Yet less than a month after opening, the simple but stylishly black and white new spot named Jane — the realized dream of local resident Amanda Michael — appears to be just what the neighborhood had been hungering for. Already customers are becoming fans and returning to bring their friends for a bite of lunch or to linger longer over cups and crumb-laden plates. And that’s just what Michael intended.

“We wanted to make a cozy neighborhood spot here,” she says. “Our style is homey and our food is old-fashioned — not high-tech pastry or elaborate desserts, but more like what your mom used to make.”

Citizen Cake arrived to great expectations last fall with star chef Elizabeth Falkner and a high-wattage reputation. Reviews have been positive, but its embrace by the neighborhood has been lukewarm.

Michael maintains that Jane is not in competition with its edgy next-door neighbor. “Citizen Cake is much more of a destination place,” she says, adding that she’s encouraged by the proposal to allow Fillmore to add more eateries to make it “a bustling food scene.”

The fare at Jane is plain and simple: fresh baked goods, soup, salads, sandwiches and Straus soft serve ice cream.

Michael was pastry chef at PlumpJack, farther up Fillmore, before taking time out of the kitchen to raise her two children — 11-year-old daughter Jane and son Gus, who’s now 13 and too busy being a teen to mind that his mother’s new baby is named after his sister.

After leaving PlumpJack for motherhood, she kept alive the dream of owning her own place.
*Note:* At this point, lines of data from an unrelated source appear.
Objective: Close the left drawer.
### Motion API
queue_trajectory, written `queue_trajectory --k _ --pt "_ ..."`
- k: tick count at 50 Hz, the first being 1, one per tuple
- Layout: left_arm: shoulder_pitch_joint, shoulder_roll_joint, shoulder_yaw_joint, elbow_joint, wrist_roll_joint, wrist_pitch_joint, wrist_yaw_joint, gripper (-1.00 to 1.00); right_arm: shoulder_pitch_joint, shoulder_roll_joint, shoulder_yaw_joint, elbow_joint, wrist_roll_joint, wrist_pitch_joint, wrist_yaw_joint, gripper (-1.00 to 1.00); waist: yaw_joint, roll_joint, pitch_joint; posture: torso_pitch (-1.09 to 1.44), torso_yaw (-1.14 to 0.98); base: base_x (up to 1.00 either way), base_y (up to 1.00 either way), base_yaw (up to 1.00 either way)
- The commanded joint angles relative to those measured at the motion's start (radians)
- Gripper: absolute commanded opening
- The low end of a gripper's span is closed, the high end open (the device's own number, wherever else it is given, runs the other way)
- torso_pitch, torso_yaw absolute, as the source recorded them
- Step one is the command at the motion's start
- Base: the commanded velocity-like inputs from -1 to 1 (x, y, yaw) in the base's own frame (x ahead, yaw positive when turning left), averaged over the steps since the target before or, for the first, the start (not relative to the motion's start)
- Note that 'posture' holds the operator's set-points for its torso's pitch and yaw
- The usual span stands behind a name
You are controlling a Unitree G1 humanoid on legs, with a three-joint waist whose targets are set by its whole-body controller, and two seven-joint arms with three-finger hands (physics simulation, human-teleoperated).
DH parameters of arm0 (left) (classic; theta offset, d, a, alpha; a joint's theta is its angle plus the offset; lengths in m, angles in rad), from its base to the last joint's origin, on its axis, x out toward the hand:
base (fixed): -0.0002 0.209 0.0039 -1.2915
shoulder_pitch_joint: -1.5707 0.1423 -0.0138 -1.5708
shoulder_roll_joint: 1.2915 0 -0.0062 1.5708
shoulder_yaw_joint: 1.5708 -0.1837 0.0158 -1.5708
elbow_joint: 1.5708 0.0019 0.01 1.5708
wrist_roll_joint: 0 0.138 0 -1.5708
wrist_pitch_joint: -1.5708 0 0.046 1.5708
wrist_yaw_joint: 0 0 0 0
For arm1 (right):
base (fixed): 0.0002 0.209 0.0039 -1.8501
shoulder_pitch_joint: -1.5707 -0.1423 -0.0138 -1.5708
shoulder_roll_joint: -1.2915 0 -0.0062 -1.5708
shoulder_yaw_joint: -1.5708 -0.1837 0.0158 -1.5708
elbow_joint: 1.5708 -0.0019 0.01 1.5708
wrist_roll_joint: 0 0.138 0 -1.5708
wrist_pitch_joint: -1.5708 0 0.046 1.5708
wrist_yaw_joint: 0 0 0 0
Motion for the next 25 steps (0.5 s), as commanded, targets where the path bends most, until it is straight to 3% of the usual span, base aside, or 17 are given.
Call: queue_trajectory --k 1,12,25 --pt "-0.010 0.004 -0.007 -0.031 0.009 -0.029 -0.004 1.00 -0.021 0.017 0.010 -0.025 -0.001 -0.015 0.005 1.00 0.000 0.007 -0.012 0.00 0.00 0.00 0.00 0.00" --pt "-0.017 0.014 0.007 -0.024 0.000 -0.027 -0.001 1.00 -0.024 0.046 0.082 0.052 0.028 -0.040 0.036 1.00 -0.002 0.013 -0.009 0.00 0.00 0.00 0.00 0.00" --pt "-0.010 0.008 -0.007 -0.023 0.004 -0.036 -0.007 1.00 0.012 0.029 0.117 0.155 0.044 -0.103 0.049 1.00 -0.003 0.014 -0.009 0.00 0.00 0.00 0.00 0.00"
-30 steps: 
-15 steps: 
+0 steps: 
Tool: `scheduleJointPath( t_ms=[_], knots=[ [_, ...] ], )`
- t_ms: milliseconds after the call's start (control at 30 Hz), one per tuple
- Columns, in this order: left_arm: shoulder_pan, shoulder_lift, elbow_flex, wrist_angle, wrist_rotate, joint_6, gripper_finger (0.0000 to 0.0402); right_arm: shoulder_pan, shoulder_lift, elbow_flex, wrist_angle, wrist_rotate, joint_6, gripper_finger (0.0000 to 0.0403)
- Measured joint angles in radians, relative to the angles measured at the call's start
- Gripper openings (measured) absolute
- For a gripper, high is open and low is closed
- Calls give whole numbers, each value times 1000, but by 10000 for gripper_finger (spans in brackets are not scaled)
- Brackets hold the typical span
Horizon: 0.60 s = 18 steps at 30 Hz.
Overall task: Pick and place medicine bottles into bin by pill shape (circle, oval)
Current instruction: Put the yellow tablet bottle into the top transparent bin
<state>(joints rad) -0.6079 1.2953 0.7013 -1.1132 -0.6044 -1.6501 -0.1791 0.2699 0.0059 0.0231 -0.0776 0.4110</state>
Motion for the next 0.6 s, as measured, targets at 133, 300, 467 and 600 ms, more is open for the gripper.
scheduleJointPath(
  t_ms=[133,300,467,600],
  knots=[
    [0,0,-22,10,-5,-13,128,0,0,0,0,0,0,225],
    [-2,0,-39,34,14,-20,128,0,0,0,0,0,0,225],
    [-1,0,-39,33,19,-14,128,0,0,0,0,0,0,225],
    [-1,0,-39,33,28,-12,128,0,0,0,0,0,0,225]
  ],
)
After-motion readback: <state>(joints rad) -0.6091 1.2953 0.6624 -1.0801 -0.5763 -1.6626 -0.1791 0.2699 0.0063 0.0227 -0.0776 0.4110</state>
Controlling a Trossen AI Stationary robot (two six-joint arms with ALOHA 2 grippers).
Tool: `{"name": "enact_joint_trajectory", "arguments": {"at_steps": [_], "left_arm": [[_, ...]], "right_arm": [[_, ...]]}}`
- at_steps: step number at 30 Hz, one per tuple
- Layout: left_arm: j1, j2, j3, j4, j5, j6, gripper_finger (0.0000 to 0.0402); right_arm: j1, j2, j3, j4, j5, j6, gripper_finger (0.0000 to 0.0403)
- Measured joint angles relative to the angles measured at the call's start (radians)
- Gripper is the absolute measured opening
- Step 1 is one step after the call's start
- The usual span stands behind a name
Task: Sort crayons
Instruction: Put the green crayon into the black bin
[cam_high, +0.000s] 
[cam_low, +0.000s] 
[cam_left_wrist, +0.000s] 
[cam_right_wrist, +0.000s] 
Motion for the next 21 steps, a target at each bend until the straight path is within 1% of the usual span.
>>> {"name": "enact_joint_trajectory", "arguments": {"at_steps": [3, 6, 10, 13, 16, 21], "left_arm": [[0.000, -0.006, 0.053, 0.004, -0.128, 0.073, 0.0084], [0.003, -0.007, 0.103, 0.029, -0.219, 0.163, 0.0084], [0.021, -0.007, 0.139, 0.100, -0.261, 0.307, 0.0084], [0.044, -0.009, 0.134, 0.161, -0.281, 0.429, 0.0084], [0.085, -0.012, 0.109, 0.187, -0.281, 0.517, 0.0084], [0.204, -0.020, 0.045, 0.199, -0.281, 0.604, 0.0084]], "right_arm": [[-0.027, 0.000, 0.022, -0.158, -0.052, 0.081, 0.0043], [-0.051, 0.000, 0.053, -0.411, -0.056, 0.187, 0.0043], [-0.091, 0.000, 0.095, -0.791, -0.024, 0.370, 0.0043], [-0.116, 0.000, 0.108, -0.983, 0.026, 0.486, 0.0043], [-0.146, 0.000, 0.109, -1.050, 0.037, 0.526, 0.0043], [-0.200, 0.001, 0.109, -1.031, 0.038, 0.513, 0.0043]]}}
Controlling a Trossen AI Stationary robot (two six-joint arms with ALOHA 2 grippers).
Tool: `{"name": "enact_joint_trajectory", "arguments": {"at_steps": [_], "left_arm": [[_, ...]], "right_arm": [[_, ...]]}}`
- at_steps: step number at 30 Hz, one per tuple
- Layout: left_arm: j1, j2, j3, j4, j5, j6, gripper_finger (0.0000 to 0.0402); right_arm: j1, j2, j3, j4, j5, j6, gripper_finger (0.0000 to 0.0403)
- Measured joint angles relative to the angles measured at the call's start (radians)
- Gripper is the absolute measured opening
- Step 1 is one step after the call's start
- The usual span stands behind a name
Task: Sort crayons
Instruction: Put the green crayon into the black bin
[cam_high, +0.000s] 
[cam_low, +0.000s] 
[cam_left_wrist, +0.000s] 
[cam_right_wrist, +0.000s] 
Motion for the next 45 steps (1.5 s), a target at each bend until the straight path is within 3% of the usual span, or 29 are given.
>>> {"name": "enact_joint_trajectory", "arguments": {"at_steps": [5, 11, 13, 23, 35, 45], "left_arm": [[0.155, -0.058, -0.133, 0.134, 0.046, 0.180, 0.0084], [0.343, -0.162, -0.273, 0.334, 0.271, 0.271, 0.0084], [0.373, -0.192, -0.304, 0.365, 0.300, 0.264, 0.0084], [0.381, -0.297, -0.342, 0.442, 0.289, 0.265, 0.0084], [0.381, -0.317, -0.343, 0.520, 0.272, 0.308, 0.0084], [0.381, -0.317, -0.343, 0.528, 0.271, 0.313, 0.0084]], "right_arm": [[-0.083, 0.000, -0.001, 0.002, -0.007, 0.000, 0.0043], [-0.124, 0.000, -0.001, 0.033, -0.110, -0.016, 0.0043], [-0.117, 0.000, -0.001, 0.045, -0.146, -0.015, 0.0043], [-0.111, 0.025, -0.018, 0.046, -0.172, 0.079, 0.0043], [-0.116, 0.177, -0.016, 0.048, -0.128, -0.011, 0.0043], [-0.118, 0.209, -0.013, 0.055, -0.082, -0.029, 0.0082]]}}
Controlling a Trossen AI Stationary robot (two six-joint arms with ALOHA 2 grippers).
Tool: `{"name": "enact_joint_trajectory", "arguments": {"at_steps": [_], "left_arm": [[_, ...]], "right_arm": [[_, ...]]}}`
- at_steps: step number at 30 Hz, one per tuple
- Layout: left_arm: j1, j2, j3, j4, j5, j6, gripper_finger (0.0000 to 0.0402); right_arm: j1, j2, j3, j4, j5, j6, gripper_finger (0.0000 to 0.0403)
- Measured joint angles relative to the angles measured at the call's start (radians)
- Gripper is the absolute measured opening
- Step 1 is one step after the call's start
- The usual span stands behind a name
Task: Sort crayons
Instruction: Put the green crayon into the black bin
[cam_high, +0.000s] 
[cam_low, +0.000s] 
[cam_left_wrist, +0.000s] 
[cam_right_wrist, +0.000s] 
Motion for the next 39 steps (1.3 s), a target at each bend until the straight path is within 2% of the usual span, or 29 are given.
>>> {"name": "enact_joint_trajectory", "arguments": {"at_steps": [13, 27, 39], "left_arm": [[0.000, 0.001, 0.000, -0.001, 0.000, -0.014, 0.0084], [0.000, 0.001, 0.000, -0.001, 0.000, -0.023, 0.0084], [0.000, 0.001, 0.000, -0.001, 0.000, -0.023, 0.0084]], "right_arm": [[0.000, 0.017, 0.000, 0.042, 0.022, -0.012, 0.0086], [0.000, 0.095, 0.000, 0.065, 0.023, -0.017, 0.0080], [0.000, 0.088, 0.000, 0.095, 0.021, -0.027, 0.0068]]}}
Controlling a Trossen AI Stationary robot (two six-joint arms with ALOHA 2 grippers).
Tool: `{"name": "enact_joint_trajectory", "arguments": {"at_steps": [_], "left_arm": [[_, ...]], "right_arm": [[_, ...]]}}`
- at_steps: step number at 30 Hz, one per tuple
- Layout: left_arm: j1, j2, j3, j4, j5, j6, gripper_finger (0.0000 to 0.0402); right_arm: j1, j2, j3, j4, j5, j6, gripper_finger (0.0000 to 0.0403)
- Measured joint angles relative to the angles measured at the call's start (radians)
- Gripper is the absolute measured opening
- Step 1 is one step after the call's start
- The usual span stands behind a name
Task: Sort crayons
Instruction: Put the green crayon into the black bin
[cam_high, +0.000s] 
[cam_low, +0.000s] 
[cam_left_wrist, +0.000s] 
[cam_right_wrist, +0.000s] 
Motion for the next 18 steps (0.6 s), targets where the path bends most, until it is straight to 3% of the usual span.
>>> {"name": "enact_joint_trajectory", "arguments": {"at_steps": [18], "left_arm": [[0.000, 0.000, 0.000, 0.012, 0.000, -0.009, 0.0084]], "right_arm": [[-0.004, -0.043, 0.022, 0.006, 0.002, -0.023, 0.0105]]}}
A neighborhood resident for the last 15 years — the family lives around the corner on Sacramento Street — she wanted her new place to be close to home. In fact, she limited her search to the two blocks of Fillmore between California and Clay.

The spot at 2123 Fillmore was a perfect fit for her bill of particulars. She started negotiating with the landlord as soon as Bittersweet cafe closed suddenly last summer. After the obligatory prolonged battle with the zoning authorities and an extensive renovation, Jane opened at the beginning of February.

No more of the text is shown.